Work order » Beginning with the line that contains "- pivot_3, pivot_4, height", extract each line through the end of the listing below, with no additions or omissions.

Data below »

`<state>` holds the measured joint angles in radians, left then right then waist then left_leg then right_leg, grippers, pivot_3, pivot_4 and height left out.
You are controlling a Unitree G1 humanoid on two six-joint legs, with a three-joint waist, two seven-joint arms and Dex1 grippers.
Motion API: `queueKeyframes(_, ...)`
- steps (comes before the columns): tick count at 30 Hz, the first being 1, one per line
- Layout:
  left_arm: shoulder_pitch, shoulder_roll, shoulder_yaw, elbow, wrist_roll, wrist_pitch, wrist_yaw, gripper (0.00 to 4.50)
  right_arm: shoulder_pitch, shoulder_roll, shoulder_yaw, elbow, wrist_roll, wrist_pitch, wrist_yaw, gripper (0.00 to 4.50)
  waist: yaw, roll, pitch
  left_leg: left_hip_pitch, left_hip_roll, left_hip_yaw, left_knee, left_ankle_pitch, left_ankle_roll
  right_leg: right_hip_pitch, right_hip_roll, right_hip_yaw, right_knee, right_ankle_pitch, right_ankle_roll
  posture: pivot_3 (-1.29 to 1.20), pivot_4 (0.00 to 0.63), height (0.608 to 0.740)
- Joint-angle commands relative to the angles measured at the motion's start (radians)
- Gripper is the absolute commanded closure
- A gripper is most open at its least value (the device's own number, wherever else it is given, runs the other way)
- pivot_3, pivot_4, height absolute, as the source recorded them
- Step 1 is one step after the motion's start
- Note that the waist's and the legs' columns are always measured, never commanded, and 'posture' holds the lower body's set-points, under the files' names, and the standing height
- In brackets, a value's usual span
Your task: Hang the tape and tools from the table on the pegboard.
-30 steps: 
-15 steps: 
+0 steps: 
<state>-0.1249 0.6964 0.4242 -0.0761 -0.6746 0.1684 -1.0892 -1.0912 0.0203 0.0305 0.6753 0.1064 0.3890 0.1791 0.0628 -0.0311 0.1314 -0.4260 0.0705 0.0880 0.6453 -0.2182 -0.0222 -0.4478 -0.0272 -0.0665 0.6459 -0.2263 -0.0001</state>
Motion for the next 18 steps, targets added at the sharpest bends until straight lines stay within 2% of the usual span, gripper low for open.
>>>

Written solution »
- pivot_3, pivot_4, height absolute, as the source recorded them
- Step 1 is one step after the motion's start
- Note that the waist's and the legs' columns are always measured, never commanded, and 'posture' holds the lower body's set-points, under the files' names, and the standing height
- In brackets, a value's usual span
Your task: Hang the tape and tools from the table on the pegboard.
-30 steps: 
-15 steps: 
+0 steps: 
<state>-0.1249 0.6964 0.4242 -0.0761 -0.6746 0.1684 -1.0892 -1.0912 0.0203 0.0305 0.6753 0.1064 0.3890 0.1791 0.0628 -0.0311 0.1314 -0.4260 0.0705 0.0880 0.6453 -0.2182 -0.0222 -0.4478 -0.0272 -0.0665 0.6459 -0.2263 -0.0001</state>
Motion for the next 18 steps, targets added at the sharpest bends until straight lines stay within 2% of the usual span, gripper low for open.
>>>

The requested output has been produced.